Task brief
Could you transcribe all of the data exactly and skip any pictures?

═══

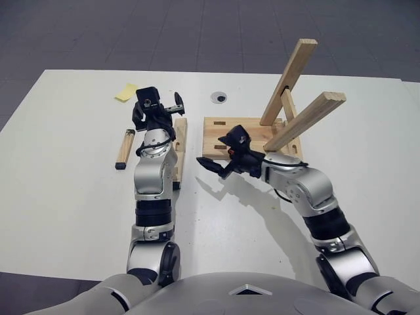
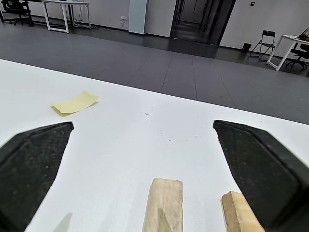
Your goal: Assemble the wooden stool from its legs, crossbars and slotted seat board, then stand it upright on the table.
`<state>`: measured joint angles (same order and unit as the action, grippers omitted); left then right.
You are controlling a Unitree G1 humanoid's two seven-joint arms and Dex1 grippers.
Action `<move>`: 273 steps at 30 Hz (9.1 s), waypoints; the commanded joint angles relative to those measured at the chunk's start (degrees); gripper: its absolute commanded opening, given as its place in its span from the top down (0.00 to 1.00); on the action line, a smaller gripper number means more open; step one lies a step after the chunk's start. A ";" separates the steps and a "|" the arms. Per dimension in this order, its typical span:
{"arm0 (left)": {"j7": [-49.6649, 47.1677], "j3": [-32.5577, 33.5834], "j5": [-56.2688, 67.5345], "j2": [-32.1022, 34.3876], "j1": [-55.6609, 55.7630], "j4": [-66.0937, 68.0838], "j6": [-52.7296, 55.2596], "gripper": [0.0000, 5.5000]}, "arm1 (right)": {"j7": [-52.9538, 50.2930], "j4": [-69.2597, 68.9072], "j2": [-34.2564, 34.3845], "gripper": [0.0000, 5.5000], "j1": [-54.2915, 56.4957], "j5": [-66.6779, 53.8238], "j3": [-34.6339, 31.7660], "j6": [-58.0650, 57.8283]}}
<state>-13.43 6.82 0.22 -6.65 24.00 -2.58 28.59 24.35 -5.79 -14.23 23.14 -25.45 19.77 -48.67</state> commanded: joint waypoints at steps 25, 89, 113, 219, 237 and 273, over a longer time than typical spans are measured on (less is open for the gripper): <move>-0.32 0.24 0.27 0.36 2.08 3.47 -0.25 0.02 | 14.72 2.51 -9.84 0.02 12.83 3.81 11.09 -17.04; 9.67 2.94 -1.27 17.71 -10.57 -2.94 8.98 0.02 | -23.84 -11.97 -10.74 0.02 -0.01 32.20 -23.55 2.73; 38.30 -1.55 3.89 34.77 -8.74 25.19 13.42 0.38 | -25.66 -22.34 -0.78 0.02 -1.46 29.17 -29.71 12.79; 44.85 -13.25 15.01 21.11 8.16 -6.22 -15.90 0.77 | -23.76 -16.07 14.90 0.91 10.40 -39.54 -27.53 4.37; 46.36 -12.49 21.75 21.07 7.32 -10.76 -8.08 0.52 | -23.04 -11.91 6.57 0.92 10.89 -27.65 -29.82 9.25; 28.78 -25.50 -12.32 29.33 -1.59 7.88 -10.26 0.02 | -26.38 -14.34 7.11 0.92 -14.14 -6.29 -41.16 25.86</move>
<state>12.86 -16.58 -9.42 20.05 23.75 4.80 18.80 -1.89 -19.30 -7.43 8.47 -31.03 -21.77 -21.92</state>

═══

Result of the exercise
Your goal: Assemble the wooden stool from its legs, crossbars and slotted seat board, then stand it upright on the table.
`<state>`: measured joint angles (same order and unit as the action, grippers omitted); left then right.
You are controlling a Unitree G1 humanoid's two seven-joint arms and Dex1 grippers.
Action `<move>`: 273 steps at 30 Hz (9.1 s), waypoints; the commanded joint angles relative to those measured at the chunk's start (degrees); gripper: its absolute commanded opening, given as its place in its span from the top down (0.00 to 1.00); on the action line, a smaller gripper number means more open; step one lies a step after the chunk's start. A ";" separates the steps and a "|" the arms. Per dimension in this order, its typical span:
{"arm0 (left)": {"j7": [-49.6649, 47.1677], "j3": [-32.5577, 33.5834], "j5": [-56.2688, 67.5345], "j2": [-32.1022, 34.3876], "j1": [-55.6609, 55.7630], "j4": [-66.0937, 68.0838], "j6": [-52.7296, 55.2596], "gripper": [0.0000, 5.5000]}, "arm1 (right)": {"j7": [-52.9538, 50.2930], "j4": [-69.2597, 68.9072], "j2": [-34.2564, 34.3845], "gripper": [0.0000, 5.5000], "j1": [-54.2915, 56.4957], "j5": [-66.6779, 53.8238], "j3": [-34.6339, 31.7660], "j6": [-58.0650, 57.8283]}}
<state>-13.43 6.82 0.22 -6.65 24.00 -2.58 28.59 24.35 -5.79 -14.23 23.14 -25.45 19.77 -48.67</state> commanded: joint waypoints at steps 25, 89, 113, 219, 237 and 273, over a longer time than typical spans are measured on (less is open for the gripper): <move>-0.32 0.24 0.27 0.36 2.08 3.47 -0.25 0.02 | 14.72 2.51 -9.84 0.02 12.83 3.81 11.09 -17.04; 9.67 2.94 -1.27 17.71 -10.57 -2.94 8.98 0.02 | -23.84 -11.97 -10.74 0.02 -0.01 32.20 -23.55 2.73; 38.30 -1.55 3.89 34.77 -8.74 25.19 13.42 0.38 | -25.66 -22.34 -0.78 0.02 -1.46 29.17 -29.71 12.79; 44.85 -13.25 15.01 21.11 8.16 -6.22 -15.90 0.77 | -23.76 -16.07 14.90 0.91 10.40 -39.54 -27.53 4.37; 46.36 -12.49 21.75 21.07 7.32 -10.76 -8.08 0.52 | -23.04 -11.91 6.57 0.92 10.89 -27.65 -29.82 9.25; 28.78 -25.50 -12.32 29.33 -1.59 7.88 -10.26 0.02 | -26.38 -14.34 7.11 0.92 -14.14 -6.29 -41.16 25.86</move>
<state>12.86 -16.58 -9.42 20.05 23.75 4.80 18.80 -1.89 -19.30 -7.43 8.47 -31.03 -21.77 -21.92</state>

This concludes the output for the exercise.